Home » Writing Advice » Gendered Pronouns & Singular “They”

Gendered Pronouns & Singular “They”

20 January 2018

From OWL – Purdue Online Writing Lab:

Linguistically, pronouns are words used to refer to people by replacing proper nouns, like names. A pronoun can refer to either a person talking or a person who is being talked about. Common pronouns include they/them/theirsshe/her/hers, and he/him/his.

. . . .

The English language does not have a gender-neutral third-person singular personal pronoun, but in recent years they has gained considerable traction in this role. They has been officially recognized as correct by several key bodies such as the Associated Press and the Chicago Manual of Style.

. . . .

Historically, the OWL has had resources on gender inclusive language that mainly focus on incorporating women into general language—for instance, using “he or she” or just “she as the pronoun for a general subject, rather than always defaulting to “he. Now, the conversation on gender inclusive language has expanded further to include people whose genders are neither male nor female (e.g., gender-nonconforming, gender-neutral, genderfluid, genderqueer, or nonbinary individuals, though this list is not exhaustive). In basic terms, this means that he and she are not sufficient to describe the genders of all people, because not all people are either male or female. As such, the phrase “he or she” does not cover the full range of persons.

The alternative pronoun most commonly used is they, often referred to as singular they. Here’s an example:

Someone left his or her backpack behind. → Someone left their backpack behind.

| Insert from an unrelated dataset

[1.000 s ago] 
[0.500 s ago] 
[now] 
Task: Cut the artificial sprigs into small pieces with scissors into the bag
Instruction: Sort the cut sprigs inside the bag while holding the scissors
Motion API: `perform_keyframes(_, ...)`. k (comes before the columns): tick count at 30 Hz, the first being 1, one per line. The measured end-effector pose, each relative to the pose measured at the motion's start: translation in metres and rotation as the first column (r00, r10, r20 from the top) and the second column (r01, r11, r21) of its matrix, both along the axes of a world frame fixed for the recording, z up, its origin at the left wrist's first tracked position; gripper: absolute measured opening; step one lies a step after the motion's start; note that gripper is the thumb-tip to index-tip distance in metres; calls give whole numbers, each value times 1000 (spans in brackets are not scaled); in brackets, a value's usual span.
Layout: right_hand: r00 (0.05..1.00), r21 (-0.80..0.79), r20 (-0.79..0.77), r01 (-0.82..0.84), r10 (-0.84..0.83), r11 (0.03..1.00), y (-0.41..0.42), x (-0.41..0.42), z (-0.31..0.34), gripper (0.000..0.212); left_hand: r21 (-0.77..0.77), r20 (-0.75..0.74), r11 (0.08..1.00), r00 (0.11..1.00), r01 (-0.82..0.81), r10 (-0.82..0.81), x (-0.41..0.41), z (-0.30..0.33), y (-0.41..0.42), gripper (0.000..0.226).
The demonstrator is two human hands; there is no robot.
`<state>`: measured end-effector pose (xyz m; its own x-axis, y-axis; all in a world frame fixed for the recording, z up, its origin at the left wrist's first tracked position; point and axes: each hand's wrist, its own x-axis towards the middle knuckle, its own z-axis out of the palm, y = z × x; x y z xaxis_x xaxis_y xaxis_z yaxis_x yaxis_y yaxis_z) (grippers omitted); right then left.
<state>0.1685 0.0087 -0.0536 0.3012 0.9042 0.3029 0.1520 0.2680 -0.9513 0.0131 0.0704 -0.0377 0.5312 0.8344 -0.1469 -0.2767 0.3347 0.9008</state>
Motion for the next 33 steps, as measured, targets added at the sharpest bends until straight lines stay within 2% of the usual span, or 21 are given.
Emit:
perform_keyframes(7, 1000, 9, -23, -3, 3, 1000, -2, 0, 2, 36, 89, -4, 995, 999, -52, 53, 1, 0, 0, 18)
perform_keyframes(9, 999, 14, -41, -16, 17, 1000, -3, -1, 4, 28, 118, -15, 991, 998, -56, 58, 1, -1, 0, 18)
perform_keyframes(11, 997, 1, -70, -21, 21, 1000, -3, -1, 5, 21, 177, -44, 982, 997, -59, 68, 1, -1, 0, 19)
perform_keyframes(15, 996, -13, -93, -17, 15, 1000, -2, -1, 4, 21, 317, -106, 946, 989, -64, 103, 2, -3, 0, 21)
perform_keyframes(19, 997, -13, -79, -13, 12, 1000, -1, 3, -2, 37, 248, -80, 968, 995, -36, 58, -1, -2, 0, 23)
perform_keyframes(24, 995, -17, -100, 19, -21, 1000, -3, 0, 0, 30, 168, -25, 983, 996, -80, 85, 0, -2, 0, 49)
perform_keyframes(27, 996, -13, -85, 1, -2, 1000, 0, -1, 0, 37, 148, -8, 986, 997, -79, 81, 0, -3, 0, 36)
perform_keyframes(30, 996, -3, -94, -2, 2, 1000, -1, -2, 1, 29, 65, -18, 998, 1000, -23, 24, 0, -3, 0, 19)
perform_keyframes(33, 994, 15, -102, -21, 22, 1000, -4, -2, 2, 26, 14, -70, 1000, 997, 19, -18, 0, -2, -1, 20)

Since we don’t know the gender of the person who left their backpack behind, we use they to include all genders as possibilities for that mystery person. In addition to being respectful of people of all genders, this makes the sentence shorter and easier to say. In fact, almost all of us use this language on a regular basis without even thinking about it.

Link to the rest at OWL – Purdue Online Writing Lab

As a reminder, PG doesn’t always agree with everything he posts on TPV. He has, however, been a regular user of the singular they and their for a long time, dating back to a simpler age when there were just two genders.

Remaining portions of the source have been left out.